_REQUIRED ACTION_. After locating "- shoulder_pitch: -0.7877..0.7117" in the listing below, copy that line and each one after it exactly, ending with the line that has "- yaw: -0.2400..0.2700".

_SUPPLIED DATA_.
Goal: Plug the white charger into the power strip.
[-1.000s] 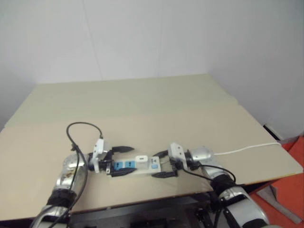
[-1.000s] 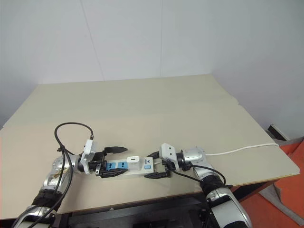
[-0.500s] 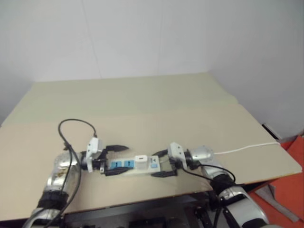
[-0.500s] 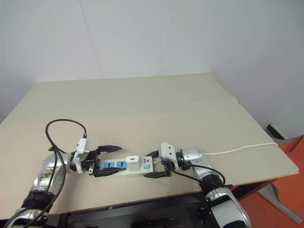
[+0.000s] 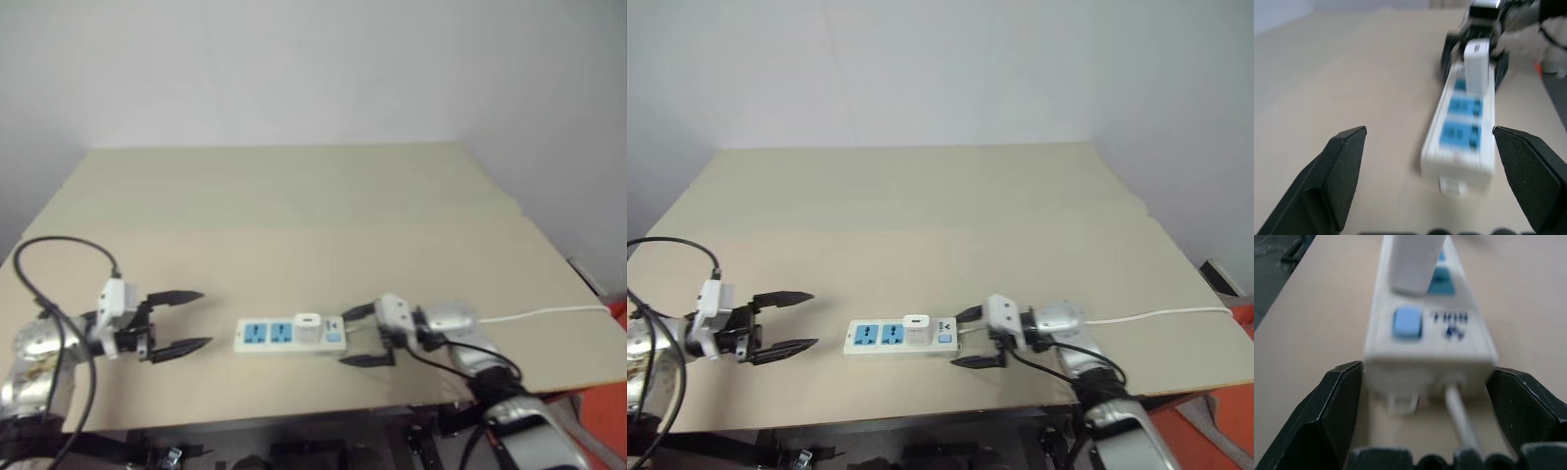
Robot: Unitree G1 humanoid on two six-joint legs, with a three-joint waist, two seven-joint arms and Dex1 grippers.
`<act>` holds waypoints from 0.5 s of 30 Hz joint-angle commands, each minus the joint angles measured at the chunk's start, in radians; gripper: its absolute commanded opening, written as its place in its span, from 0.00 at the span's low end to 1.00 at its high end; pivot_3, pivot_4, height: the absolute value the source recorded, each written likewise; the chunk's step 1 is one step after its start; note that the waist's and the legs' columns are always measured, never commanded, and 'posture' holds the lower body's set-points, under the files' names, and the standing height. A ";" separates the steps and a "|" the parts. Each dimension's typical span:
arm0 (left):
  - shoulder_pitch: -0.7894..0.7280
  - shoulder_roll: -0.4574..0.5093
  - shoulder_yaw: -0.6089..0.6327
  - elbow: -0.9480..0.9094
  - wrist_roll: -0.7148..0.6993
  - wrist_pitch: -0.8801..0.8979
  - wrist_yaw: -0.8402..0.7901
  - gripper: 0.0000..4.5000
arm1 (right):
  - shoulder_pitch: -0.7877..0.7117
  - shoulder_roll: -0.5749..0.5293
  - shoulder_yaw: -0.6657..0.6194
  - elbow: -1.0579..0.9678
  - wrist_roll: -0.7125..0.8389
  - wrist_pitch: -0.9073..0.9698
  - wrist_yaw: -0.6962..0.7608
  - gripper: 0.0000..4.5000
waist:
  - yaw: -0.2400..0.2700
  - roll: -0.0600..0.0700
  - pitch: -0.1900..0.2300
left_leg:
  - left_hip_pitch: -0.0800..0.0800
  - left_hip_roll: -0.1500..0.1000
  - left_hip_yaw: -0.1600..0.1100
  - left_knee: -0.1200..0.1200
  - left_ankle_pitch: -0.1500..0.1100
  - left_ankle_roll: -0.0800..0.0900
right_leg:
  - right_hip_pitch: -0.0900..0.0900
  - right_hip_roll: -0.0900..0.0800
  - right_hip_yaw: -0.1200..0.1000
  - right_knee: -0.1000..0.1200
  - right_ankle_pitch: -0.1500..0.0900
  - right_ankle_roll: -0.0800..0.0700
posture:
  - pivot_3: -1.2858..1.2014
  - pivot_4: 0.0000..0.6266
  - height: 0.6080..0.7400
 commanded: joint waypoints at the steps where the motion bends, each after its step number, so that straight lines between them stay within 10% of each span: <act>1: 0.049 0.050 0.080 -0.050 -0.036 0.004 -0.019 1.00 | 0.034 -0.119 -0.088 -0.145 0.100 0.061 0.072 0.99 | 0.008 0.000 0.005 | -0.001 0.000 0.001 0.000 0.000 0.000 | -0.001 0.000 0.000 0.000 0.000 0.000 | 0.52 0.24 1.00; 15: 0.117 0.084 0.134 -0.045 -0.037 0.014 -0.030 1.00 | 0.234 -0.347 -0.244 -0.385 0.228 0.170 0.088 0.99 | 0.013 0.001 0.015 | -0.001 0.001 0.003 0.000 0.000 0.000 | -0.003 0.004 0.000 0.000 0.000 0.000 | 0.52 0.24 1.00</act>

_THE COMPLETED TASK_.
  - shoulder_pitch: -0.7877..0.7117
  - shoulder_roll: -0.5749..0.5293
  - shoulder_yaw: -0.6657..0.6194
  - elbow: -1.0579..0.9678
  - wrist_roll: -0.7125..0.8389
  - wrist_pitch: -0.9073..0.9698
  - wrist_yaw: -0.6962..0.7608
  - gripper: 0.0000..4.5000
waist:
  - yaw: -0.2400..0.2700

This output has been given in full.